In this research, the relative performance in arsenic (As) remediation was evaluated among some barnyard grass and rice species under hydroponic conditions. To this end, four barnyard grass varieties and two rice species were selected and tested for their remediation potential of arsenic. The plants were grown for 2 weeks in As-rich solutions up to 10 mg As L−1 to measure their tolerance to As and their uptake capabilities. Among the varieties of plants tested in all treatment types, BR-29 rice absorbed the highest amount of As in the root, while Nipponbare translocated the maximum amount of As in the shoot. Himetainubie barnyard grass produced the highest biomass, irrespective of the quantity of As in the solution. In all As-treated solutions, the maximum uptake of As was found in BR-29 followed by Choto shama and Himetainubie. In contrast, while the bioaccumulation factor was found to be the highest in Nipponbare followed by BR-29 and Himetainubie. The results suggest that both Choto shama and Himetainubie barnyard grass varieties should exhibit a great potential for As removal, while BR-29 and Nipponbare rice species are the best option for arsenic phytoremediation.

Keywords

Arsenic Phytoremediation Barnyard grass Rice Biotypes Bioconcentration factor 

Notes

Acknowledgments

The authors are grateful to Dr.
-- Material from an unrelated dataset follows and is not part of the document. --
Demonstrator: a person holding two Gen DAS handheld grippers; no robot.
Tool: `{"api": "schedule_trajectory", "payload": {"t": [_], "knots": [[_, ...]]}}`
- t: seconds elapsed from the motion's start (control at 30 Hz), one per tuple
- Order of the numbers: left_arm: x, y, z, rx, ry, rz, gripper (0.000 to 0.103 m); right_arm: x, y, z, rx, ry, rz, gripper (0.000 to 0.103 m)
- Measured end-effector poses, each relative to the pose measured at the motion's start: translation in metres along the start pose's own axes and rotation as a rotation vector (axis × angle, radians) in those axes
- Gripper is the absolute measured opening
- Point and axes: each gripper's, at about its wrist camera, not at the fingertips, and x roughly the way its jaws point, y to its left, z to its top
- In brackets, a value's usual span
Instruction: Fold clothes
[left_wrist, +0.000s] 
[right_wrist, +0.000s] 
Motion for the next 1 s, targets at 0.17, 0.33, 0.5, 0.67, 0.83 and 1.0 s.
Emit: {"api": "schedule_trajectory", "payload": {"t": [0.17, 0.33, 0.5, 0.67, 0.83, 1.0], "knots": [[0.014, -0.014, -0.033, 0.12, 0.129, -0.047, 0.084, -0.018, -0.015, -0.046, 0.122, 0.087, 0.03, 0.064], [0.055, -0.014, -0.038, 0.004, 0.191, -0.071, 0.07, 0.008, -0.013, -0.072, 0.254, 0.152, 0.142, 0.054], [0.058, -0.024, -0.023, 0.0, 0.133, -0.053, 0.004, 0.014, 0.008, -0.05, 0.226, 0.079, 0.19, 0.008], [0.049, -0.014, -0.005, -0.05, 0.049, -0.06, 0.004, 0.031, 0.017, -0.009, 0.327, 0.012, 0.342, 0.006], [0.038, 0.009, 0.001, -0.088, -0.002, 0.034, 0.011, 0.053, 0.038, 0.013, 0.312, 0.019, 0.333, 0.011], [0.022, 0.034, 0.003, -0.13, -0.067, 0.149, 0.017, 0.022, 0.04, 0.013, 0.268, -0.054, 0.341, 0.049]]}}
Keiko Yamaji, associate professor, Graduate School of Life and Environmental Sciences, University of Tsukuba, for her valuable suggestions during the entire experiment and during the statistical analysis. The authors thankfully acknowledge the Ministry of Education, Sports, Culture, Science and Technology, Japan, for providing financial support in the form of Monbukagakusho (MEXT) Scholarship for the completion of this research. The third author acknowledges the partial support for his engagement in the data evaluation by the Basic Science Research Program through the National Research Foundation of Korea (NRF) funded by the Ministry of Science, ICT and Future Planning (grant number 2013004624).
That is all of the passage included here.